The CDC insists that it will have enough data to keep up with the virus, which repeatedly defied scientists’ expectations during the course of the pandemic. But some experts have doubts about whether this will turn out to be the case.
While the COVID pandemic is subsiding and transitioning to an endemic phase, many things about the coronavirus are still not understood, noted Marisa Eisenberg, PhD, associate professor of epidemiology at the University of Michigan, Ann Arbor.
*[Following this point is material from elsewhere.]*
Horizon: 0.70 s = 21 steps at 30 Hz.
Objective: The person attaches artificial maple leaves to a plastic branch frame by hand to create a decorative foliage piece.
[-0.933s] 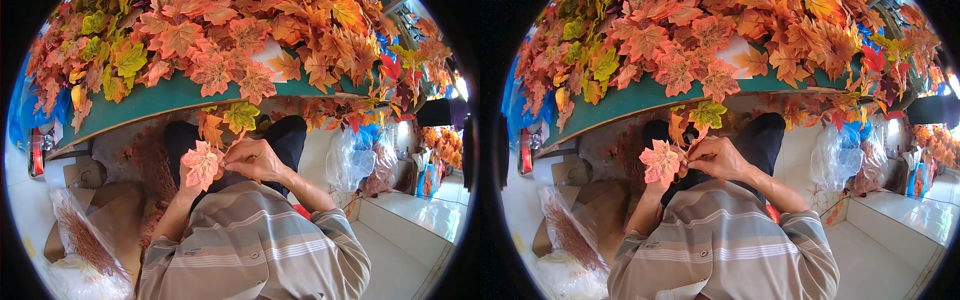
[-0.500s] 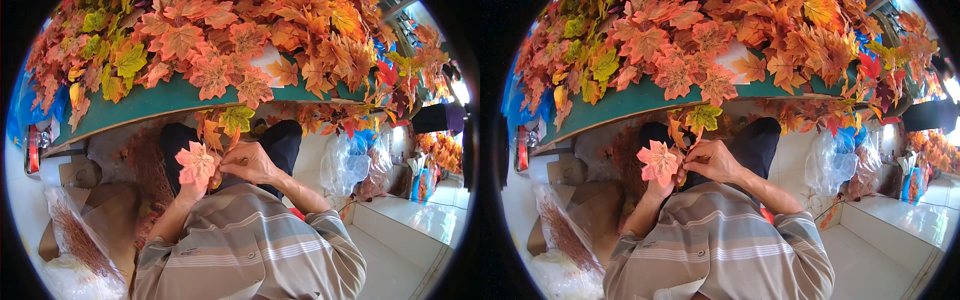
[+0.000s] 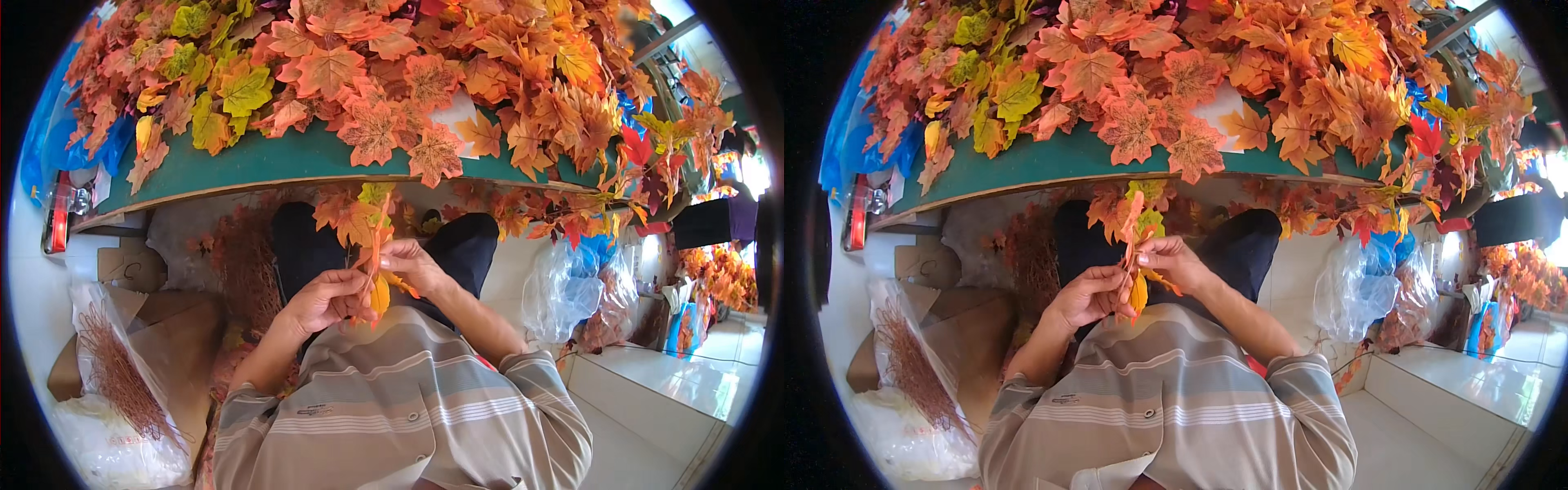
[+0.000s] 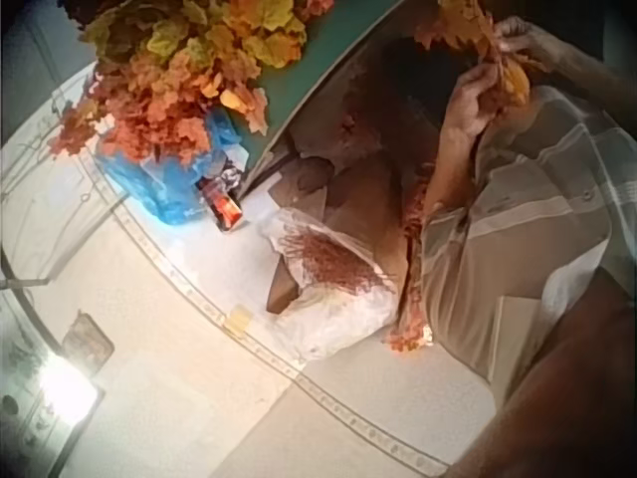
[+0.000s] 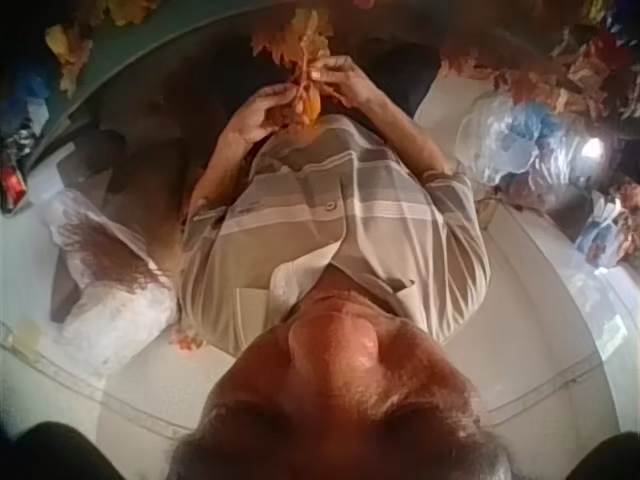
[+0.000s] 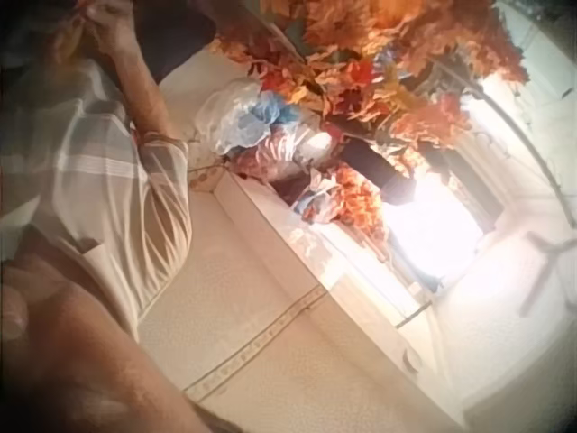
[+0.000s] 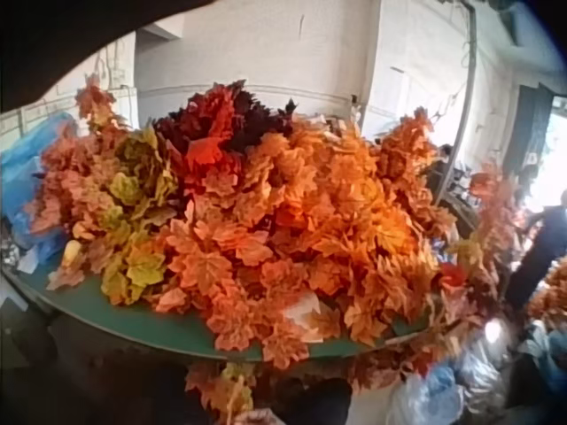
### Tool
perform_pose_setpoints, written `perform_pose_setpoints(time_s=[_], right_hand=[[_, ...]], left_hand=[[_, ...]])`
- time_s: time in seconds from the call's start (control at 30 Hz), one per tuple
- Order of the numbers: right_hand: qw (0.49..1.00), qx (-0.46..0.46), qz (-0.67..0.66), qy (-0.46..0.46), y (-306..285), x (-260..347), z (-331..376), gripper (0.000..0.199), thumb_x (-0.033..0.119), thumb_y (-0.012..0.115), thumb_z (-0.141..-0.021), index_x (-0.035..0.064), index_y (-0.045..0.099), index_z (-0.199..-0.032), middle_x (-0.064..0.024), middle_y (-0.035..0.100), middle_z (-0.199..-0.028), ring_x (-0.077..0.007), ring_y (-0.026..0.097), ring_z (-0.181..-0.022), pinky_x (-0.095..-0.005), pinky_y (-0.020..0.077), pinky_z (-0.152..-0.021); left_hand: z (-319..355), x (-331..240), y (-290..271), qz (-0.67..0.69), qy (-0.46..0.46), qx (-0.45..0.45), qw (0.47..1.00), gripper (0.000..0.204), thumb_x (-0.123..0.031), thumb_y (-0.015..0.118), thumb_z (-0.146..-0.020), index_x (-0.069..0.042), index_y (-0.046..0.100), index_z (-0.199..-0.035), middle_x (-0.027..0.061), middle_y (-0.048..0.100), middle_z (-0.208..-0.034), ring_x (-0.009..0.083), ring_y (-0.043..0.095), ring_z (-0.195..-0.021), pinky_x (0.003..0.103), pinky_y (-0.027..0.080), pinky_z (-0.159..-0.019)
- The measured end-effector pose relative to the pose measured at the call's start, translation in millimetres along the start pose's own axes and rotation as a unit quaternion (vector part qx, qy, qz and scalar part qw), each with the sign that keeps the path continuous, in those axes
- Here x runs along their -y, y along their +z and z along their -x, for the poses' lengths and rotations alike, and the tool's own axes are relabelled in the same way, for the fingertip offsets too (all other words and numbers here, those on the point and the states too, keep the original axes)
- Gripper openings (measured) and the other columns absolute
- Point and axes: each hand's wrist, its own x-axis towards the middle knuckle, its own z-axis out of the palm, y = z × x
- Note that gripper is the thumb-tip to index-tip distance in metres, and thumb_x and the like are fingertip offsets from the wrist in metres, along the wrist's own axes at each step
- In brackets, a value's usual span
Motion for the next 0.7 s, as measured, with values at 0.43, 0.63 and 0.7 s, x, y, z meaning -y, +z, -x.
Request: perform_pose_setpoints(time_s=[0.43, 0.63, 0.7], right_hand=[[0.998, 0.006, -0.064, 0.001, -4.4, -6.7, -7.0, 0.011, 0.007, 0.061, -0.089, 0.0004, 0.068, -0.095, -0.0074, 0.068, -0.089, -0.0158, 0.065, -0.080, -0.0279, 0.0525, -0.076], [0.997, -0.034, 0.056, -0.036, -14.9, -1.3, -12.2, 0.009, 0.007, 0.062, -0.089, 0.0015, 0.068, -0.093, -0.0047, 0.068, -0.089, -0.0118, 0.063, -0.080, -0.0249, 0.0496, -0.074], [0.997, -0.006, 0.069, -0.026, -20.6, -1.5, -14.3, 0.008, 0.007, 0.063, -0.088, 0.0014, 0.068, -0.092, -0.0036, 0.068, -0.086, -0.0107, 0.062, -0.078, -0.0242, 0.0488, -0.071]], left_hand=[[-15.0, 18.9, -13.6, 0.098, 0.008, 0.069, 0.993, 0.019, -0.017, 0.054, -0.094, -0.001, 0.060, -0.102, 0.0073, 0.062, -0.080, 0.0178, 0.059, -0.069, 0.036, 0.048, -0.073], [-20.0, 1.0, -0.7, 0.042, 0.041, -0.037, 0.998, 0.016, -0.014, 0.056, -0.093, -0.001, 0.062, -0.098, 0.0058, 0.065, -0.077, 0.0163, 0.060, -0.064, 0.033, 0.050, -0.067], [-25.9, 4.0, -2.0, 0.047, 0.006, -0.012, 0.999, 0.016, -0.014, 0.056, -0.093, -0.002, 0.063, -0.102, 0.0049, 0.065, -0.079, 0.0147, 0.060, -0.062, 0.033, 0.050, -0.066]])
“COVID is here to stay, and it ebbs and flows but is staying at fairly consistent levels across the country,” she said in an interview. “Meanwhile, we haven’t established a regular seasonality for COVID that we see for most other respiratory illnesses. We’re still seeing pretty rapidly invading new waves of variants. With flu and other respiratory illnesses, you often see a particular variant in each season. There’s an established pattern. For COVID, that’s still shifting.”
Similarly, Sam Scarpino, PhD, a public health expert at Northeastern University, Boston, told the New York Times: “The CDC is shuffling COVID into the deck of infectious diseases that we’re satisfied living with. One thousand deaths a week is just unacceptable.”
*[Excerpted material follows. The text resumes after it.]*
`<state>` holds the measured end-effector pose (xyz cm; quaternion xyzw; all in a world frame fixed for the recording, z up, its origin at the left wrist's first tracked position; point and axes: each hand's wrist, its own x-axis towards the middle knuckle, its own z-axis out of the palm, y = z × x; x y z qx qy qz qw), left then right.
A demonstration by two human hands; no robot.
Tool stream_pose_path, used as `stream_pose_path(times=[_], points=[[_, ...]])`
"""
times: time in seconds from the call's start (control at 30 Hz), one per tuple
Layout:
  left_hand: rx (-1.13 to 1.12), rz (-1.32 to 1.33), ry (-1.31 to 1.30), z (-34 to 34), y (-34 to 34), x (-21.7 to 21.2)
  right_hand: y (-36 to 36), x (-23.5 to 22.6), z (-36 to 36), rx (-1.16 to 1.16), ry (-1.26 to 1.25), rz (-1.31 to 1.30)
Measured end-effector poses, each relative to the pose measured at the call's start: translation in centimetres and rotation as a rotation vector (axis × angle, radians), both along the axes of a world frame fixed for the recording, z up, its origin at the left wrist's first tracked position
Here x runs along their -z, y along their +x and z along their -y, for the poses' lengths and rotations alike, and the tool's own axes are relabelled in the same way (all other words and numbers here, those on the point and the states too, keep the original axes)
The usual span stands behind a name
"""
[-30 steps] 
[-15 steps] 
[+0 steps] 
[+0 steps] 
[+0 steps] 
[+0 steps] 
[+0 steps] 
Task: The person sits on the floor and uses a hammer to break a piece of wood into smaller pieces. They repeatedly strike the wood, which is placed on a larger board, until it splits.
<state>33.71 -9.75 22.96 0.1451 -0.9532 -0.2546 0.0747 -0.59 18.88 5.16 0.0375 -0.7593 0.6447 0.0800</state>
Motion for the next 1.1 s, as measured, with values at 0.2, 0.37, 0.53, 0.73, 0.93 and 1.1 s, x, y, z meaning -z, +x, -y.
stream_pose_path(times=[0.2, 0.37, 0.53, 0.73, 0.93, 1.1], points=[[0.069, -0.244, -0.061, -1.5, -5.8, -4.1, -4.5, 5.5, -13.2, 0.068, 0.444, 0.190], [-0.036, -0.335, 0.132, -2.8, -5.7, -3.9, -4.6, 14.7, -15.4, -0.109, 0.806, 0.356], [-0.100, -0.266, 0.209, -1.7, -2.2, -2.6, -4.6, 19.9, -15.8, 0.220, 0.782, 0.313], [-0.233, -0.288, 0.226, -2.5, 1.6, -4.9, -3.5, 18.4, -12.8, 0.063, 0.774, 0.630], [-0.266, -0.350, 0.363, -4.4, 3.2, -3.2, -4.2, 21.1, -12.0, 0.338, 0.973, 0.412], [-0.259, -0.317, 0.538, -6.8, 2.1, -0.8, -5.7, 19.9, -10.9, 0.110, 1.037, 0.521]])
William Schaffner, MD, a professor of preventive medicine and health policy at Vanderbilt University Medical Center, Nashville, Tenn., said in an interview that “how we deal with influenza is something of a template or a model for what the CDC is trying to get to with COVID.” It’s not practical for physicians and hospitals to report every flu case, and the same is now true for COVID. However, “we’re still asking for data on people who are hospitalized with COVID to be reported. That will give us a measure of the major public health impact.”
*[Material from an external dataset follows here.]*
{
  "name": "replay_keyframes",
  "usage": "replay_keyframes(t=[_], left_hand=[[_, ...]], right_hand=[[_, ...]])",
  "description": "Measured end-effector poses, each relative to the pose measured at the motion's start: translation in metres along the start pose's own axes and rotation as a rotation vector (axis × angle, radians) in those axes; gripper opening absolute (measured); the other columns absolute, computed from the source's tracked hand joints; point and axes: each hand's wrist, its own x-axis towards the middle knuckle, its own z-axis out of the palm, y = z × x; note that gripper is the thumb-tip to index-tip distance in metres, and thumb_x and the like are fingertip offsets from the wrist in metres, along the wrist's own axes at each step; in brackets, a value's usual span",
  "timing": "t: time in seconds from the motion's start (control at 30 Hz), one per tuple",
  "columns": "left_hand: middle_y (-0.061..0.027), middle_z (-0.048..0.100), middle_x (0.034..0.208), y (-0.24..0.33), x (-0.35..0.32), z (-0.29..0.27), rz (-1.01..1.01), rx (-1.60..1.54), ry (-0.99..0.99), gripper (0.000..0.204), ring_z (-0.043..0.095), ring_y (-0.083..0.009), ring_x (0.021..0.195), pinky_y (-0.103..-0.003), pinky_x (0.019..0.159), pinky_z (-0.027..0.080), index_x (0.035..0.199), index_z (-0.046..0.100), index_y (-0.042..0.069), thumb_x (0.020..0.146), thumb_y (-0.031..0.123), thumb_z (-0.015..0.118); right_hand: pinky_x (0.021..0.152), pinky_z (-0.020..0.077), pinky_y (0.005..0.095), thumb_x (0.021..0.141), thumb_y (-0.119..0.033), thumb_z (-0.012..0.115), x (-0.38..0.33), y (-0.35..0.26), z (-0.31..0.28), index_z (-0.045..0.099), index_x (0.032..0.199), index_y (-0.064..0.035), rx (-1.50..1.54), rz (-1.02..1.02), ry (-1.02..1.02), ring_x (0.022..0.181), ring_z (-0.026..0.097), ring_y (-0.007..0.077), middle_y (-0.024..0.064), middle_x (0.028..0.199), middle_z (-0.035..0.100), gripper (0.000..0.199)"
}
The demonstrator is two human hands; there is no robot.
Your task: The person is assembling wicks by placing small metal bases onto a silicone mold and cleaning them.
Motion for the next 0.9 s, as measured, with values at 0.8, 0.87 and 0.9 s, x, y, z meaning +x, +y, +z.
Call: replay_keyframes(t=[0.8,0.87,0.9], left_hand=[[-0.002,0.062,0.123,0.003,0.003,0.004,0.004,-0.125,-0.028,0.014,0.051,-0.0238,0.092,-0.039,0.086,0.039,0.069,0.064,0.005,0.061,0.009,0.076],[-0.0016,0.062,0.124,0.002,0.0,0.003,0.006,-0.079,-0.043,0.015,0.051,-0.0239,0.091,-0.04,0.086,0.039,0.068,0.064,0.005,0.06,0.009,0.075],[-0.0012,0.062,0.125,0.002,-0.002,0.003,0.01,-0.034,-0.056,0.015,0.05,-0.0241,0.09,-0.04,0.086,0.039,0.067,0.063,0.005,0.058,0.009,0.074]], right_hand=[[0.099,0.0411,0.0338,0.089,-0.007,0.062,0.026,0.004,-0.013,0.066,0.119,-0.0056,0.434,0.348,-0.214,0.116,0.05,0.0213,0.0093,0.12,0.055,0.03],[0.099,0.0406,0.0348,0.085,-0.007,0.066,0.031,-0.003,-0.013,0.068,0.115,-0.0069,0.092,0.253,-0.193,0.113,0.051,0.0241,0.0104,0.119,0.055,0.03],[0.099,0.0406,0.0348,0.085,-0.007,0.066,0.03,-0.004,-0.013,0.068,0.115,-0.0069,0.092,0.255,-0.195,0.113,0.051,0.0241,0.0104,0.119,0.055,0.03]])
Dr. Eisenberg doesn’t fully subscribe to this notion. “COVID and influenza are both respiratory illnesses, and our initial pandemic response was based on playbooks that we’d built for potential flu pandemics. But COVID is not the flu. We still have to grapple with the fact that it’s killing a lot more people than the flu does. So maybe it’s a template, but not a perfect one.”
What data is being deleted
The CDC is now requiring hospitals to submit COVID-related data weekly, rather than daily, as it previously had. In addition, the agency has cut the number of data elements that hospitals must report from 62 to 44. Among the data fields that are now optional for hospitals to report are the numbers of hospitalized children with suspected or lab-confirmed COVID; hospitalized and ventilated COVID patients; adults in the ICU with suspected or lab-confirmed COVID; adult and pediatric admissions with suspected COVID; COVID-related emergency department visits; and inpatients with hospital-acquired COVID.
Although widely feared by health care workers and the public, hospital-acquired COVID has never been a major factor in the pandemic, Dr. Schaffner said. “So why ask for something that’s actually not so critical? Let’s keep the emphasis on rapid, accurate reporting of people who are hospitalized because of this disease.”
Akin Demehin, senior director for quality and patient safety policy for the American Hospital Association, agreed that the rate of hospital-acquired COVID cases “has been very low throughout the pandemic.” That was one reason why CDC made this measure optional.
Dr. Eisenberg concurred with this view. “We worried about [hospital-acquired COVID] a lot, and then, because people were very careful, it wasn’t as much of a problem as we feared it would be.” But she added a note of caution: “Masking and other [preventive guidelines] are shifting in hospitals, so it will be interesting to see whether that affects things.”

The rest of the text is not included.